Outraged by the downward spiral of intellect and culture, Michael LeGault offers the flip side of Malcolm Gladwell's bestselling phenomenon, Blink, which theorized that our best decision-making is done on impulse, without factual knowledge or critical analysis. If bestselling books are advising us to not think, LeGault argues, it comes as no surprise that sharp, incisive reasoning has become a lost art in the daily life of people everywhere.
Somewhere along the line, the Age of Reason morphed into the Age of Emotion; this systemic erosion is costing time, money, jobs, and lives in the twenty-first century, leading to less fulfilment and growing dysfunction. LeGault provides a bold, controversial, and objective analysis of the causes and solutions for some of the biggest problems facing Western culture in the 21st century. From the over- load of reality TV shows and gossip magazines that have rendered curiosity of the mind and spirit obsolete to permissive parenting and low standards that have caused an academic crisis among our children, LeGault looks at all aspects of modern lives and points to how and where it all went wrong.
very good but not great
I liked the book's theme. It got my attention in the beginning, yet lost me a little in the middle. The last part was very good. I liked his take on parenting, agree with his thoughts on Michael Moore and also thought he was correct in his assesment of relying on too much technology in place of critical thinking. Overall, I would recommend it, but be prepared to listen twice.
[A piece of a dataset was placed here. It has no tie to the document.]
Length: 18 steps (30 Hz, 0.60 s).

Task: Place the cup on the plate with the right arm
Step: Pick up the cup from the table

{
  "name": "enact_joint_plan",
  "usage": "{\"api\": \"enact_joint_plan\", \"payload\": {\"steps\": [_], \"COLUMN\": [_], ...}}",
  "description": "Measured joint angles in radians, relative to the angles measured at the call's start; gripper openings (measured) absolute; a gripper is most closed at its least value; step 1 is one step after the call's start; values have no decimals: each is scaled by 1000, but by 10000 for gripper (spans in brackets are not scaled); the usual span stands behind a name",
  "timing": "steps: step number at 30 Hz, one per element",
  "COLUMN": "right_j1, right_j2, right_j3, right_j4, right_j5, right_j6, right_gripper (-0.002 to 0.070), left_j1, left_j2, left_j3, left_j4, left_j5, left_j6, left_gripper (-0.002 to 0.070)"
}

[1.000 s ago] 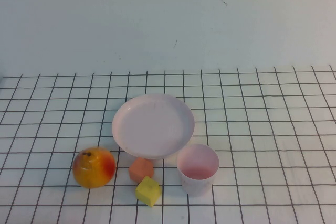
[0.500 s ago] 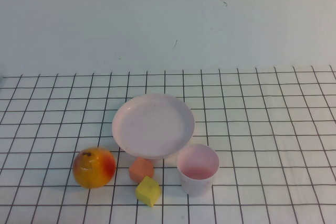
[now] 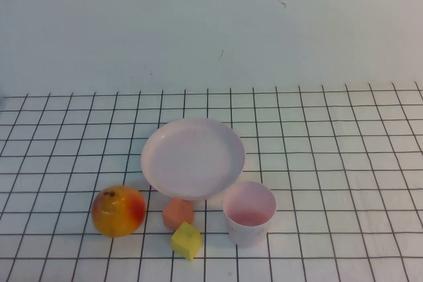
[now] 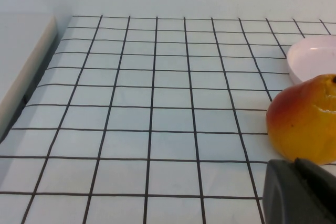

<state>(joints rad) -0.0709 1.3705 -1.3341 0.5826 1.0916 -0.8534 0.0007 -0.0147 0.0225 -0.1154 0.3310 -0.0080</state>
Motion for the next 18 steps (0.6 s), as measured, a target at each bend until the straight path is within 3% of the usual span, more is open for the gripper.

The John Stossel of Science
LeGault is a self professed "Libertarian" with conservative chops. He dismantles "Blink", Malcom Gladwell's popular book on instinct, an argument at a time.
I was glad to have this counterpoint to "Blink", which I also enjoyed very much. LeGault presents reasoned, structured arguments to support his observations about why America is such a dull and frustrating place for the intellectual as of late. I suggest you read "Blink" then "Think" for full effect.
I hope this starts a trend of rebuttal books. It's a good think.
I agree strongly with core arguements in this book, critical thinking in the US is at low and something does need to be done about it. Sadly this book isn't the answer, LeGault needs to take a bit of his own advice and maybe be a little less concerned with countering an arguement and more concerned with making his own. The audiobook is full of contradictions as he carefully pokes holes in other peoples arguements and then falls into the same traps when making his own. It has the potential to be a good book, but it is sadly a bit too full of itself to see that it is not particularly thought out itself.